I’m sure some of us are into fashion and were excited to see who attended the Met Gala on May 6, 2024. The Met Gala is a fundraiser for the Metropolitan Museum of Art’s Costume Institute that has countless popular celebrities. Personally, it was cool and inspiring to see actress Zendaya and singer Lana Del Rey appear in the most stunning dresses.
However, I have noticed something as I scroll through social media. There is endless coverage of the gala on social platforms such as Instagram and TikTok. Yet, a lot of the observations aren’t about the designers of the endless outfits celebrities wore or about the celebrities themselves. The main comments are criticizing the amount of money the celebrities were able to spend on a ticket to attend in the first place.
According to an article by Mykenna Maniece for Business Insider, “Individual tickets for the Met Gala cost $75,000, up from $50,000 in 2023, [and] tables started at $350,000.”
A lot of people on social media saw these prices and realized how unbelievable they are. However, they didn’t feel sympathy for the celebrities having to pay this cost for a single night of fun. No, instead, they felt sympathy for every other normal civilian in the United States of America.
In 2020, the world was nearly destroyed and became a dystopian nightmare. People were getting sick with a deadly virus known as COVID-19, workers were losing their jobs while doctors and nurses were drowning in patients and students were no longer in classrooms. It’s also hard to forget how grocery stores were nearly empty due to mass hysteria of thinking that we might never get these resources again.
It was a complete shock when we all realized that inflation would be the thing to kill us all. Not COVID-19.
“With the inflation rate higher than its been since the early 1980s, Biden administration officials acknowledge that they [messed up],” according to an article by Pew Research Center. “According to the latest report from the Bureau of Labor Statistics, the annual inflation rate in May [of 2022] was 8.6%, its highest level since 1981, as measured by the consumer price index.”
Many people are no longer able to afford basic necessities like food, menstrual products, clothing, houseware and hygienic products. And due to the loss of thousands of jobs during the pandemic, many people still haven’t been able to find a job. If they have, then they aren’t getting paid the same amount as they did before the COVID-19 era. We live in a post-pandemic world that is slowly destroying us.

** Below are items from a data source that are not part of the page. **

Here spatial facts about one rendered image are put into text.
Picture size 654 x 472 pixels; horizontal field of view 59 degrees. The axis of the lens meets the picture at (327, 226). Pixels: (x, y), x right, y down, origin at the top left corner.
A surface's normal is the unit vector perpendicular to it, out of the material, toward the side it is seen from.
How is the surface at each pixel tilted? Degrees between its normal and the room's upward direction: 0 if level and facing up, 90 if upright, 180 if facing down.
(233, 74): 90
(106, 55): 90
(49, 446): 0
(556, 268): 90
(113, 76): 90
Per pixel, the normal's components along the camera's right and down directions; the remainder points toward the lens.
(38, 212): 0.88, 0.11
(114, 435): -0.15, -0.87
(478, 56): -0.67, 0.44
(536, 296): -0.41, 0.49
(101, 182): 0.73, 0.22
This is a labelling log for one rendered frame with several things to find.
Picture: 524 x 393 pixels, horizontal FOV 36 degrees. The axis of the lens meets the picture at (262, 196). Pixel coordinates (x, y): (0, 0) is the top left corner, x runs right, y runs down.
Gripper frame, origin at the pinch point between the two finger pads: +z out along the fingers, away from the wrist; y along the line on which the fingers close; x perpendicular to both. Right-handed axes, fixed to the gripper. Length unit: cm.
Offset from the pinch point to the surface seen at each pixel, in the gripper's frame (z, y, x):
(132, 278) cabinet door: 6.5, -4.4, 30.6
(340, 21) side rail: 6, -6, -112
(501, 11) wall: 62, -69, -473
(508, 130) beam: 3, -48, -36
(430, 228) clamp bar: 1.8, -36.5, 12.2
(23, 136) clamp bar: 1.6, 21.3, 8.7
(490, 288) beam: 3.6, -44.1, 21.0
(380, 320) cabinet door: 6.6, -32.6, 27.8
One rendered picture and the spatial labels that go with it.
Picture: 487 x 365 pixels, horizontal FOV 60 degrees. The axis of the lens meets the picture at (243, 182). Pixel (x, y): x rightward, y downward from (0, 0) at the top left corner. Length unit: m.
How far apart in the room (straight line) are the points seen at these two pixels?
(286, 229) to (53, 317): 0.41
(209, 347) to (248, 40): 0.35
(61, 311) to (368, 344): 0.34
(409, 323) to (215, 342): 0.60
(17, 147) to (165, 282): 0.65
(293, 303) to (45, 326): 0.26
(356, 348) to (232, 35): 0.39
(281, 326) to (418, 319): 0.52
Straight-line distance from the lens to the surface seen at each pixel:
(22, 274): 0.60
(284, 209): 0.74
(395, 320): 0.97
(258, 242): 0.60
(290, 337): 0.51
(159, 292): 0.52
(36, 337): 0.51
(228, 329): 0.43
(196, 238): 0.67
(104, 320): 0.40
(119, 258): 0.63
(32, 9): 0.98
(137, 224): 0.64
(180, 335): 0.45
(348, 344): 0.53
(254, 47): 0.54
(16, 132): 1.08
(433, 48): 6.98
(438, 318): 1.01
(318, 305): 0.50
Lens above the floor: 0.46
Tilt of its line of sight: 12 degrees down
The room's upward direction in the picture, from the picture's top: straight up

Yet, we don’t see celebrities struggling, do we?
According to an article by SoFi.com, an organization that helps bring financial stability, “The average salary in the U.S. in 2024 is $63,796.”
If we look back at what a single ticket costs for the Met Gala, it was $75,000. Most Americans don’t make that kind of money in a single year. Yet, celebrities are so willing to spend that kind of money for a few hours of food and mingling. However, the problem isn’t the celebrities. The problem is the fact that while an elite group of people that make up 1% of the American population aren’t struggling or facing financial distress, everyone else is faced with high grocery store prices, high rent and mortgage payments and high gasoline prices.
It’s becoming increasingly difficult for the average American to live. But, the upper class citizens that are mainly singers, athletes, actors and influencers aren’t being faced with the same problems as everyone else.
This needs to change. I’m not saying that celebrities should get a taste of what we get every day. No, I’m saying that there is something staring us directly in the face, but we’re all just ignoring it. While some of us sit at home watching celebrities and obsessing over who designed Zendaya’s dress, we are completely ignoring the fact that we couldn’t afford a single piece of jewelry that Zendaya was wearing.
In society, it seems to be that we are glorifying expensive materialism without facing the reality of our economy. The housing market is basically destroyed with Americans not being able to afford living in a one room apartment. It costs nearly five dollars for a dozen eggs at your local grocery store, and we’re paying nearly four dollars per gallon at a gas station.
We need to stop paying attention to smaller things and start looking at the bigger picture. The world is slowly facing starvation and poverty.
But, at least we got to watch Zendaya at the Met Gala… right?